Where to find it: saltwater fish, shellfish, seaweed, kelp, and iodized salt.
Iron
What it does: transports oxygen to the cells, produces hemoglobin and red blood cell corpuscles. Too little iron in the system can cause anemia, fatigue, and depression.
RDA: 18 milligrams; too much iron can be toxic and increases the risk of heart disease.
Where to find it: red meat, liver, pork, poultry, oily fish (especially sardines), shellfish, tofu, legumes, leafy green vegetables, dried apricots, prunes, and molasses.
Magnesium
What it does: maintains bones; helps produce energy from food; metabolizes vitamins and other minerals; helps regulate body temperature; prevents buildup of calcium and sodium, which can restrict blood flow; and as magnesium oxide (milk of magnesia), works as a laxative.

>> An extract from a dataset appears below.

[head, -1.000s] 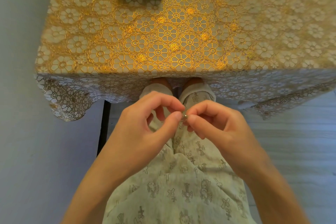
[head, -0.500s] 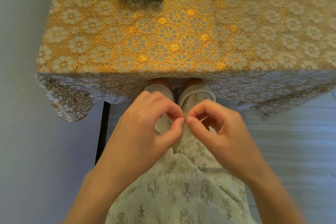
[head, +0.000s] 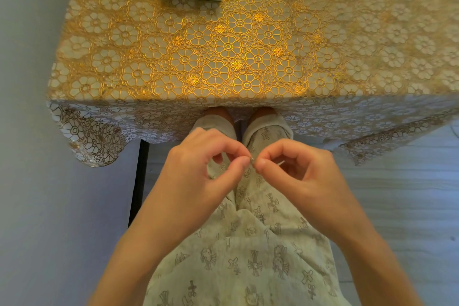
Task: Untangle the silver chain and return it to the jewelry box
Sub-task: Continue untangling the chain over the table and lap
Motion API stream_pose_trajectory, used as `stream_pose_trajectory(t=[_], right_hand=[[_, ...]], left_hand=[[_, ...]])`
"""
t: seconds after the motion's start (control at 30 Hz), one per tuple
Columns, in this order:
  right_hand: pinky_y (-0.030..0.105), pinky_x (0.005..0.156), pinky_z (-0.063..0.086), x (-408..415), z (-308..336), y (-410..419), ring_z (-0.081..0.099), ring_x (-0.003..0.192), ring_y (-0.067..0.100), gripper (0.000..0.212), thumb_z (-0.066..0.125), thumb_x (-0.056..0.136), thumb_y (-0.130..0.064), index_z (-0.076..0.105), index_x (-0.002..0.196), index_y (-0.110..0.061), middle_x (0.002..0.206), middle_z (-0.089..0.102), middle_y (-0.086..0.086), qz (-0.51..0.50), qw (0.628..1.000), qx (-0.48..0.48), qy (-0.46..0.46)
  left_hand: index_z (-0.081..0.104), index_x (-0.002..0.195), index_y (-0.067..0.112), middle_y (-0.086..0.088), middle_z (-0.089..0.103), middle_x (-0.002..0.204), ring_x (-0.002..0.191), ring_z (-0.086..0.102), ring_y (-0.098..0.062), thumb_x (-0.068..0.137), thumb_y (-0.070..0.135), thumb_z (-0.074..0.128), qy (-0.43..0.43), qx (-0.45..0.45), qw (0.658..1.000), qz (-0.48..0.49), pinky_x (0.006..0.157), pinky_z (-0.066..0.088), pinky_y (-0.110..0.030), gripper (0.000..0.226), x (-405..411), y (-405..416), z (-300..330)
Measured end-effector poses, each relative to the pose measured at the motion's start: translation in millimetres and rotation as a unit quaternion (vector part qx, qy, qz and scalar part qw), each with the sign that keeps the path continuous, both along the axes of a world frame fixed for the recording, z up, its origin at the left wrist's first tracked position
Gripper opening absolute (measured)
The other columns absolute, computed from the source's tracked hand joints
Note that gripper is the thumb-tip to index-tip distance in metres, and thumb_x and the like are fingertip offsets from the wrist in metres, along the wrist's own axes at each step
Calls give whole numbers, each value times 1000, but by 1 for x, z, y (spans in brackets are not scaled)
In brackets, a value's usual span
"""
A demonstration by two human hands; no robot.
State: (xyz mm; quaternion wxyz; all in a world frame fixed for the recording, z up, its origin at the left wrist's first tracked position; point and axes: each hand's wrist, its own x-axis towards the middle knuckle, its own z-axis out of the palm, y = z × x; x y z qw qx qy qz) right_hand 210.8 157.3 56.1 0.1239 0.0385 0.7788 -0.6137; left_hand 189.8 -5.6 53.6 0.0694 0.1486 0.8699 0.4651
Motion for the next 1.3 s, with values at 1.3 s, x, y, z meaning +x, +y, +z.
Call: stream_pose_trajectory(t=[1.3], right_hand=[[9,62,34,2,-20,-14,45,68,-3,8,51,82,-16,54,76,-20,72,49,-12,-40,967,134,212]], left_hand=[[57,71,30,24,52,72,68,45,5,75,44,46,-54,17,998,5,65,31,-5,18,0,9,4]])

What it may do: because it regulates calcium and sodium, which can interfere with blood flow, magnesium may help protect against high blood pressure and thus reduce the risk of heart attack and stroke; a recent study showed a link between non-insulin-dependent diabetes, and low magnesium levels; another study found that magnesium supplements lowered blood pressure in people with this form of diabetes.
RDA: 250 to 350 milligrams; for pregnant and lactating women, 300 to 355 milligrams.